Our guide to Texas' 8 constitutional amendments
Texas voters have eight proposed state constitutional amendments on the ballot this election season.
- Early voting ends Friday. Polls are open from 7am to 7 pm on Nov. 2.
Why it matters: A majority of Texas voters must approve each amendment to the state’s constitution. The proposed additions were passed as bills during the latest legislative session.
Here's our guide to what you should expect to see on the ballot:
- Proposition 1 is distinctly Texan. It would add rodeos to the list of sporting events that can organize raffles to raise money for charity.
- Proposition 2 authorizes counties to issue bonds to fund transportation infrastructure in underdeveloped areas. Cities and towns can already issue bonds to finance such projects without raising the property tax rate.
Propositions 3 and 6 arose due to the pandemic.
- Proposition 3 would prohibit governments from taking action that "prohibits or limits religious services." It stems from a larger national COVID-19 debate that pits public health officials trying to stop the disease’s spread against pastors who want to protect their religious practice.

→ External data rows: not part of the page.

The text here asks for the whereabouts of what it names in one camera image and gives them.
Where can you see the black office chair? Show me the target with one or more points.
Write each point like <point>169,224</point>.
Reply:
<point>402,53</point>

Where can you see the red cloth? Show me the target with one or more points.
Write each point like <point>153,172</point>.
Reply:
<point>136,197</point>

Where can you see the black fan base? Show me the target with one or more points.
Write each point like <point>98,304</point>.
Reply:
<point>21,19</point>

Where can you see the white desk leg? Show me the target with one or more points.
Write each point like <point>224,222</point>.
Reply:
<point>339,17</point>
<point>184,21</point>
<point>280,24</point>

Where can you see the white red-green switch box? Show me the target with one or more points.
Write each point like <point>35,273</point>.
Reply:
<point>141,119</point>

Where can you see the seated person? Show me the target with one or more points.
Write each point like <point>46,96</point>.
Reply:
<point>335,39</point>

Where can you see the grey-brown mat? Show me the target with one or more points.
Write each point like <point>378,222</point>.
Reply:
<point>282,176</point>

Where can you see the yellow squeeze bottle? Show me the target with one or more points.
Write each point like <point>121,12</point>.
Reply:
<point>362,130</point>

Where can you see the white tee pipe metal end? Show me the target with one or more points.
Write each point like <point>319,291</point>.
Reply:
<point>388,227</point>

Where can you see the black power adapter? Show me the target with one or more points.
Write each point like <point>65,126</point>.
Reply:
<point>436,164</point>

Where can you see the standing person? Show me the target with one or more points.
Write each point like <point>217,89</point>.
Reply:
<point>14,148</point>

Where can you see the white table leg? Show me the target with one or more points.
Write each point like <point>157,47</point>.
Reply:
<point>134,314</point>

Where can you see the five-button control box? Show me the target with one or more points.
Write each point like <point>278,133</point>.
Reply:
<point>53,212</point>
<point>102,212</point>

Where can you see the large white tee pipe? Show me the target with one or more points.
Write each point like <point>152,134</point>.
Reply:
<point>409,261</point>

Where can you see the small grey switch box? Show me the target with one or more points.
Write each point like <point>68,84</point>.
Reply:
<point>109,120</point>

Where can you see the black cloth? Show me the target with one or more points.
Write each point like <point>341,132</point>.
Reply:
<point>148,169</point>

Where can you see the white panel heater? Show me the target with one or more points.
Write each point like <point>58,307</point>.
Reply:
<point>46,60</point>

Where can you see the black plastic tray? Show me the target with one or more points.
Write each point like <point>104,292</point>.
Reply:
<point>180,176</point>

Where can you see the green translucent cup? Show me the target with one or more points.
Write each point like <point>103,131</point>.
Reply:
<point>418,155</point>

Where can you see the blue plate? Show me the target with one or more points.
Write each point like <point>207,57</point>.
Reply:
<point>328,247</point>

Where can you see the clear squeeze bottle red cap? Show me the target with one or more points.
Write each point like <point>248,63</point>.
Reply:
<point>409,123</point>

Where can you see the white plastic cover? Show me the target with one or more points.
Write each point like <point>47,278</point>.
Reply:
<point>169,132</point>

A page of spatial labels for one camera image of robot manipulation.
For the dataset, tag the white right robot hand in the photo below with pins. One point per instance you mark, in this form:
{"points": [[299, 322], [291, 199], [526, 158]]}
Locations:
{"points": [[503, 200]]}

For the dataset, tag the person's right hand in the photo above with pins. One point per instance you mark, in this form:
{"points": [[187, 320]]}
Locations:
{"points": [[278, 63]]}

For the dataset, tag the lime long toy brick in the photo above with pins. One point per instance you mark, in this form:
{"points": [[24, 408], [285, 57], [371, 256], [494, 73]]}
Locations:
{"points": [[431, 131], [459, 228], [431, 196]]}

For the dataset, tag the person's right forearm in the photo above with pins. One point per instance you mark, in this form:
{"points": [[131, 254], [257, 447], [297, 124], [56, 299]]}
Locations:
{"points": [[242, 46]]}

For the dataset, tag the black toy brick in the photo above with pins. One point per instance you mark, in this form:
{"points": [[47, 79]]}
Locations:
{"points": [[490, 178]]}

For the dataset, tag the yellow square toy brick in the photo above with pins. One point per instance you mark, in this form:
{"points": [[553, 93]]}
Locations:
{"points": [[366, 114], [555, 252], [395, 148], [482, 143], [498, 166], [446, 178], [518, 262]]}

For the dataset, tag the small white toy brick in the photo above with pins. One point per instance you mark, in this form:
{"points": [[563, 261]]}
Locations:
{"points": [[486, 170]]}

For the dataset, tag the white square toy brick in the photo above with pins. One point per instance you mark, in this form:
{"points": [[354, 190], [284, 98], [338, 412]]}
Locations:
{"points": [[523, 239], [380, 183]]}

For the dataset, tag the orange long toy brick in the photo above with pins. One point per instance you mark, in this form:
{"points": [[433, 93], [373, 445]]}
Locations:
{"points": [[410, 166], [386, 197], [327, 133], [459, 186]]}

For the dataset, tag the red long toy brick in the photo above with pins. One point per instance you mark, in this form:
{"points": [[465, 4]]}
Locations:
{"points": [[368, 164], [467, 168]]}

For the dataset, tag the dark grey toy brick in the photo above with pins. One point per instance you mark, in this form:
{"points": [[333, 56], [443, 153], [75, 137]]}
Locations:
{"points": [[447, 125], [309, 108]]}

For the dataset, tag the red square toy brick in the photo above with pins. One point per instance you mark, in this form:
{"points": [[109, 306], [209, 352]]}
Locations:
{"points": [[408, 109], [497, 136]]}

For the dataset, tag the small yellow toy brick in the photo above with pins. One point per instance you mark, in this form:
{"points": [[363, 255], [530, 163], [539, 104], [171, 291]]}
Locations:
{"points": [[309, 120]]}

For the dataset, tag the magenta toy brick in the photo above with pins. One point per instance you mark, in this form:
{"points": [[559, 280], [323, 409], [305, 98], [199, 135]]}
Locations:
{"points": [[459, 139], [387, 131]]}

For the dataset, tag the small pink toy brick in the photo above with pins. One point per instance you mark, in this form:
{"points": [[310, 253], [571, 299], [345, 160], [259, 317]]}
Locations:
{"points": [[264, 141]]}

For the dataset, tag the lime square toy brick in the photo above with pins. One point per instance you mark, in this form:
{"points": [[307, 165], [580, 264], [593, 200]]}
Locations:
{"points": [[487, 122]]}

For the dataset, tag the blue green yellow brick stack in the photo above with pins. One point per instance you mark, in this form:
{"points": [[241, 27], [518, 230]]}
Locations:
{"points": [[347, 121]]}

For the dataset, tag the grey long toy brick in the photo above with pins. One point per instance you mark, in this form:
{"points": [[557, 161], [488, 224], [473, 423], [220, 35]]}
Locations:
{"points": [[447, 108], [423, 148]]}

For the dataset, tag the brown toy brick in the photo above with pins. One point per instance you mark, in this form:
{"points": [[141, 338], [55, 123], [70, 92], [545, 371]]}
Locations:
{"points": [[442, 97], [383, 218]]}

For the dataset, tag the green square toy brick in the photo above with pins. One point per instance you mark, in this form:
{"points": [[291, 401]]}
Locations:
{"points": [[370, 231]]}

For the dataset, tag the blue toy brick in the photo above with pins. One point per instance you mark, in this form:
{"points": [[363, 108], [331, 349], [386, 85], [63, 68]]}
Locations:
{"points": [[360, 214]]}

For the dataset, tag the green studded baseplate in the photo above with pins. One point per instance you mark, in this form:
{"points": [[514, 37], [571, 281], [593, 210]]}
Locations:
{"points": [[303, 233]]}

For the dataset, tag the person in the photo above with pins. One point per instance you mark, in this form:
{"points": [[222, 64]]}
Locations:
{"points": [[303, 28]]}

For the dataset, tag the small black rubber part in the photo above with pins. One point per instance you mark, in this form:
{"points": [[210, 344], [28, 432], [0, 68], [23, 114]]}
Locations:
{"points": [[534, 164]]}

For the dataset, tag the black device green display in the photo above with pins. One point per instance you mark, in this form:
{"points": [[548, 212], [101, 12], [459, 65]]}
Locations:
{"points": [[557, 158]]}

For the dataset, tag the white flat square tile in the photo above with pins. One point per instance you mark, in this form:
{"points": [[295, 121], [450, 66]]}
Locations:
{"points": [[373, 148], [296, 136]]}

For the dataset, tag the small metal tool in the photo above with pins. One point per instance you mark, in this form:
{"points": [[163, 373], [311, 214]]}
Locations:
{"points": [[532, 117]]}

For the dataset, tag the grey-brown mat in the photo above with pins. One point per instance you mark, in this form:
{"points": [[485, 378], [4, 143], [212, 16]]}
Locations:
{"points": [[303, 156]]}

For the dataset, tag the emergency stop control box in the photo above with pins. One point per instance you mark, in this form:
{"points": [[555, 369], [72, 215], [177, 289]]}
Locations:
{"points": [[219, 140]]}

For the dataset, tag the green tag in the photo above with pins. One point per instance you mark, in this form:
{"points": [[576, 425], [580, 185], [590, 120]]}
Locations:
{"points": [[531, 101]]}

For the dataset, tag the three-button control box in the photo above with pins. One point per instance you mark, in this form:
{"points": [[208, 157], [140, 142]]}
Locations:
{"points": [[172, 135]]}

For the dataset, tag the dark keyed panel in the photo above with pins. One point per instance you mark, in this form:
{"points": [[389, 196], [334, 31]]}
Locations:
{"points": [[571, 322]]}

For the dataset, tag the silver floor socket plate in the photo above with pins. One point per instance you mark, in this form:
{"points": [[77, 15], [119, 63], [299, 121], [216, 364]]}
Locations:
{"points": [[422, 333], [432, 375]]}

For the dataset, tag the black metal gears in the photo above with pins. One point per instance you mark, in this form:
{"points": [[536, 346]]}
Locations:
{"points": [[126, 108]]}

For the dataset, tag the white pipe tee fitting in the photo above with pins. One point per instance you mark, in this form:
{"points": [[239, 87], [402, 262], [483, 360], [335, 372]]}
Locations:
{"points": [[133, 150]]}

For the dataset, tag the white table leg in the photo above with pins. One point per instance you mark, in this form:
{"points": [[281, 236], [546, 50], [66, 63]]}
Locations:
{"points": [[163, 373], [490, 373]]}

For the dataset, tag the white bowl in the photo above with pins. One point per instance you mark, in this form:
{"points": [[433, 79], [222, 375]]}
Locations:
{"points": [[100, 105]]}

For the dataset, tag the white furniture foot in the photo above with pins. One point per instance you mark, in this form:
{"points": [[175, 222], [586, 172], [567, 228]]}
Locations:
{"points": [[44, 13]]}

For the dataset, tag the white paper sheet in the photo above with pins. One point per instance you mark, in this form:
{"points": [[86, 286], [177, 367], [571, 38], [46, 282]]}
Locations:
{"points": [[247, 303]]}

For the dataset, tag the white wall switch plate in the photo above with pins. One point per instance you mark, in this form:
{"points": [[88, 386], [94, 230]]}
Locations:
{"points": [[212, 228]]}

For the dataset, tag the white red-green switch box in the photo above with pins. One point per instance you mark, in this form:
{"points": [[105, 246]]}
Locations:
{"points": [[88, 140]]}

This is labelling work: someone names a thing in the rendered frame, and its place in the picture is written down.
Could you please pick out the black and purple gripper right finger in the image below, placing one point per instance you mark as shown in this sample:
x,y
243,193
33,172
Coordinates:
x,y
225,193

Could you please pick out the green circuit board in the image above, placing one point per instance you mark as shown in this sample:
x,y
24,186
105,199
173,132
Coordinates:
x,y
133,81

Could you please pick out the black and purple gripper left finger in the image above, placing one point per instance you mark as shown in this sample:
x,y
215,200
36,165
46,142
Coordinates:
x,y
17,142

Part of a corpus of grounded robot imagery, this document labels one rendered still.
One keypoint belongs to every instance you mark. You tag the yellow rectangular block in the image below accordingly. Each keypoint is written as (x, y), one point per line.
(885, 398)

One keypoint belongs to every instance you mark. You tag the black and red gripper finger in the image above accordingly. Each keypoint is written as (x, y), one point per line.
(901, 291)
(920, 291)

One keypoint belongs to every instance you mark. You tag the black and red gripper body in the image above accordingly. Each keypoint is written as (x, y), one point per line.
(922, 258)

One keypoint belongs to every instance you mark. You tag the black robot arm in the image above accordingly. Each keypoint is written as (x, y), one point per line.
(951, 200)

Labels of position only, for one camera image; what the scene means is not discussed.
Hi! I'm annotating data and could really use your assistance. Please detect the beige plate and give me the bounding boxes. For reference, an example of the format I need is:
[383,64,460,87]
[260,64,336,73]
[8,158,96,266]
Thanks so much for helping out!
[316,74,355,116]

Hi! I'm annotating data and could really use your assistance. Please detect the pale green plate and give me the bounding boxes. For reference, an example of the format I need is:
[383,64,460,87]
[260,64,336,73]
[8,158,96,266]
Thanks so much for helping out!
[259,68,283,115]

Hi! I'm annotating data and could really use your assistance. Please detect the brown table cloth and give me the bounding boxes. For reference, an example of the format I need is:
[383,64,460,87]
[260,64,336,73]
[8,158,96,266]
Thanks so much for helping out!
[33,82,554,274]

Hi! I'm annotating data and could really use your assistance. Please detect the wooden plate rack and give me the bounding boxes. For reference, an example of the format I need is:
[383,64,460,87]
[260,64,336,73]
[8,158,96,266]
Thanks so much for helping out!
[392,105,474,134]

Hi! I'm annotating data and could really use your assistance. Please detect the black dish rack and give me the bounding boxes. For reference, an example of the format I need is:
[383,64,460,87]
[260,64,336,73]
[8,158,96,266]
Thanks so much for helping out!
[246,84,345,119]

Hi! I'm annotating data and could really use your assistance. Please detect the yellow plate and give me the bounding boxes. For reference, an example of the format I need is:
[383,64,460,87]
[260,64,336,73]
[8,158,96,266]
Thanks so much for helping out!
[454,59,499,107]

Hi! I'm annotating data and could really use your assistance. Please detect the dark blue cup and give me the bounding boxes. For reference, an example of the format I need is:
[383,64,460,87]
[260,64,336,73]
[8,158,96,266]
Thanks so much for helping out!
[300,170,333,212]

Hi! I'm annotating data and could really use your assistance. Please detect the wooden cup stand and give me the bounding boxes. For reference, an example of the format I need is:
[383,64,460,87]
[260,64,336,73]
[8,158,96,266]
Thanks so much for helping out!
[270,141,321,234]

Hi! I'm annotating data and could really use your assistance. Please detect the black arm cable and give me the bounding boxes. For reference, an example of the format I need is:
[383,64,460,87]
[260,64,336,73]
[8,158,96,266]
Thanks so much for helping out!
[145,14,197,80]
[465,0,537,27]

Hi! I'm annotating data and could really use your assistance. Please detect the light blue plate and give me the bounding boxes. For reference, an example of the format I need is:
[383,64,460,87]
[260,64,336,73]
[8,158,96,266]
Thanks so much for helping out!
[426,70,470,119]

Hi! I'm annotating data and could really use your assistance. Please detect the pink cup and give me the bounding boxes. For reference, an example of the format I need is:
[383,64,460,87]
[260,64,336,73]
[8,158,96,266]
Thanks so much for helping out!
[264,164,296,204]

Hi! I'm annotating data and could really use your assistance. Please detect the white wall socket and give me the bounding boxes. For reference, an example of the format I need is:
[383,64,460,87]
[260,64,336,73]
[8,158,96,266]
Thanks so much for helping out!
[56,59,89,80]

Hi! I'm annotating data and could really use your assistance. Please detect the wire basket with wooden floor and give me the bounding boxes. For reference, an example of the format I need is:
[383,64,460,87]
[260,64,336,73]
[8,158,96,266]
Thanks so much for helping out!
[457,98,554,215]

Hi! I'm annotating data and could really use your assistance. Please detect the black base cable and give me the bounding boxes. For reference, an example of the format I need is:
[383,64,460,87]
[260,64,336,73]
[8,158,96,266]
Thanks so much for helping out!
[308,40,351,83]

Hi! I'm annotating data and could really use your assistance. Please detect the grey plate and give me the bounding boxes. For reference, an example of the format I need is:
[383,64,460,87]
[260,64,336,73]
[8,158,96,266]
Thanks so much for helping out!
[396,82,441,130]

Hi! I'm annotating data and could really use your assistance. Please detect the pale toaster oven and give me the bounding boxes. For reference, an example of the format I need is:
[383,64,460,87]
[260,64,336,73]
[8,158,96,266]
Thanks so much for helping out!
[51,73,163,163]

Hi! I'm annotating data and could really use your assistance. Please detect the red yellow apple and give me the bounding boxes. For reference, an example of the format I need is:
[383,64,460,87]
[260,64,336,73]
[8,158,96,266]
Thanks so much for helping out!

- Proposition 6 would give residents of nursing homes and long-term care facilities the right to designate an "essential caregiver" who could not, under most circumstances, be barred from in-person visits.
Changes to judicial eligibility requirements and judicial oversight make up the other two propositions.
- Proposition 4 would require candidates for the Texas Supreme Court, the Court of Criminal Appeals or a state court of appeals to have 10 years of experience practicing law in the state. District judges would need eight years of legal experience in a Texas court, up from the current requirement of four.
- Proposition 5 would expand the powers of the State Commission on Judicial Conduct by giving the group oversight of judiciary candidates.
The ballot also includes two property-tax-related amendments.
- Proposition 7 would extend disability-based homestead exemptions for surviving spouses who are age 55 or older when their disabled spouse dies.
- Proposition 8 would extend property tax breaks — already available to the spouse of a service member killed in action — to spouses of troops killed in the line of duty but not in combat.